Em torno de 20% a 30%. Na América Latina, temos só o Brasil hoje. A Hochtief do
Brasil operou por alguns anos na Argentina, mas se retirou em 2012, com a
grande crise de lá. Mas estamos pensando em voltar para os países vizinhos.
Estamos analisando uma série de países do Cone Sul, do Mercosul, Paraguai,
Uruguai, Argentina, Chile, Peru, Colômbia. Acredito que nos próximos 12 meses
vamos dar alguns passos.
Por qual
razão você veio para o Brasil?
Eu nasci na Alemanha, no pós-guerra, e me formei em Engenharia de Produção e
Administração de Empresas em Hamburgo. É uma tradição da cidade a gente pegar
um barco e ir para o mundo. Só que eu peguei o avião e escolhi o Brasil. Eu
tinha alguma referência de amigos que já tinham viajado para o Brasil. Mas
havia uma combinação que achei muito interessante. Primeiro, em 1995, quando
saí da Alemanha, o Brasil estava no início do Plano Real, passando por uma
transição forte. Eu esperava uma ruptura positiva no Brasil. E segundo, o
Brasil é uma base muito forte para os alemães. Como alemão, ajudaria nessa
transição, embora ainda jovem, com 27 anos, imaginava que somaria alguma coisa.
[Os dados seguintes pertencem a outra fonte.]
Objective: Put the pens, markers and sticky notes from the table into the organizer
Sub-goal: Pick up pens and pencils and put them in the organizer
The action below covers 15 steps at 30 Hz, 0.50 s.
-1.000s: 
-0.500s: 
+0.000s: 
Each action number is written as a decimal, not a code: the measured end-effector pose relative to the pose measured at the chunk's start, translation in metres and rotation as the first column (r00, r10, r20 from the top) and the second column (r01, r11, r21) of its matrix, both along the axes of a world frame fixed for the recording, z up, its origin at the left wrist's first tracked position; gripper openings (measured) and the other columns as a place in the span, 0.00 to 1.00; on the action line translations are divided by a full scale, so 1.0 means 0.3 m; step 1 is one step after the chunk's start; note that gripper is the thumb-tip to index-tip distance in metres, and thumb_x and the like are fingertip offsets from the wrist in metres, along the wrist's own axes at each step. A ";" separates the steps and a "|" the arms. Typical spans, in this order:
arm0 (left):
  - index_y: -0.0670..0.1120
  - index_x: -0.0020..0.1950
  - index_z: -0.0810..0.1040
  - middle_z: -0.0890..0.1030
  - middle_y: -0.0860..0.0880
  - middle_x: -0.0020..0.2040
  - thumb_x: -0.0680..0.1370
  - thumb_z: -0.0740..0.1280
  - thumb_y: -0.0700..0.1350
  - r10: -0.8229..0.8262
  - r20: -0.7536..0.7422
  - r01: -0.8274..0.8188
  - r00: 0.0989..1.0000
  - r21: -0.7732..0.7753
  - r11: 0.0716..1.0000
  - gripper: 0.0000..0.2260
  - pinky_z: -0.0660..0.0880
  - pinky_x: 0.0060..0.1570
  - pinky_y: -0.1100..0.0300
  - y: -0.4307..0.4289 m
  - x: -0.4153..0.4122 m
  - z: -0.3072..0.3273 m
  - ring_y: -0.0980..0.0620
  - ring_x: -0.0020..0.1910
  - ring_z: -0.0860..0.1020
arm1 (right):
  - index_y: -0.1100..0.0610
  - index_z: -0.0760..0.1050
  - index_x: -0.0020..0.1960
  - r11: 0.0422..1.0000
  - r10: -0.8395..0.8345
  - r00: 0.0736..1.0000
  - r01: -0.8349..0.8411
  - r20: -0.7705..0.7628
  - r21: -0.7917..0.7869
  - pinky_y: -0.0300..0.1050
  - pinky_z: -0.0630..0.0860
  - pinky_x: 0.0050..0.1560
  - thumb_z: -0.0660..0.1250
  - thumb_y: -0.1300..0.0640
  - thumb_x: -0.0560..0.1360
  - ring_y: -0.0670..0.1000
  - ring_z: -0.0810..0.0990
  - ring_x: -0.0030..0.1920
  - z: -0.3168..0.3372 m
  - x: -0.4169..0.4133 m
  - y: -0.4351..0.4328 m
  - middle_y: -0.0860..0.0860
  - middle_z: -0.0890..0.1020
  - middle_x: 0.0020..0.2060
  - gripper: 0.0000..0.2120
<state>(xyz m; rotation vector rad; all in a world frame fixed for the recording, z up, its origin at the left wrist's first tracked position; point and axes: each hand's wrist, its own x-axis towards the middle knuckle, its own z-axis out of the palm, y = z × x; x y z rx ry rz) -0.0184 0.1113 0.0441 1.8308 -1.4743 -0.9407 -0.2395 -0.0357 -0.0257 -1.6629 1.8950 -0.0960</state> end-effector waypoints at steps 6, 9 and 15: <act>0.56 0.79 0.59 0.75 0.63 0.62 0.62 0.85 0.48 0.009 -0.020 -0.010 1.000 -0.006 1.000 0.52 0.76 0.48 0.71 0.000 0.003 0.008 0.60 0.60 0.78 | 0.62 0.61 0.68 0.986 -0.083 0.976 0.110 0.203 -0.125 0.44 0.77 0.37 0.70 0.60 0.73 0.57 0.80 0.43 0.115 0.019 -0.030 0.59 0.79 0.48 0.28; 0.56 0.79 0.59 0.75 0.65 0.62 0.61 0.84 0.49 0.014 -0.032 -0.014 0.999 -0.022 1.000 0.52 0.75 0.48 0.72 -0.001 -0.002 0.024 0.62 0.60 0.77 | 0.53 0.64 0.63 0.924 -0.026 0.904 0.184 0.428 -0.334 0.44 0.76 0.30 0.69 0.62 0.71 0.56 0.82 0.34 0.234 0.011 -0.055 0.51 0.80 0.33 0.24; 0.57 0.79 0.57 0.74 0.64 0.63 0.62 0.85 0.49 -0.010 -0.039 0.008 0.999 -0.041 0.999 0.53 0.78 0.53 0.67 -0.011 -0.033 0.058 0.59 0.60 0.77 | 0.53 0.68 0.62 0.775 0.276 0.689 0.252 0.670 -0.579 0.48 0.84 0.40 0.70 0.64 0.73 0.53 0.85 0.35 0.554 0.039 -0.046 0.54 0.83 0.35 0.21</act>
Então, peguei a mala e fui para o Brasil, sem emprego. Minha mãe não gostou
nada, achava uma loucura. Meu pai achou que era maravilhoso. Dentro de um mês,
arrumei emprego na AEG, em São Paulo, tradicional empresa alemã. Fiquei dois
anos, até a fusão com a francesa Austin. Então, tive a oportunidade de entrar
na Hochtief Brasil como coordenador de planejamento. A partir de 1997, a
Alemanha começou a se interessar mais pelo Brasil, e precisava de alguém que
intermediasse melhor essas relações. Estava com 29 anos. Hoje tenho 49, e estou
aqui. Minha carreira é praticamente toda brasileira. Quando alguém me pergunta
se eu tenho experiência no exterior, eu digo: “Sim, tenho, na Alemanha”.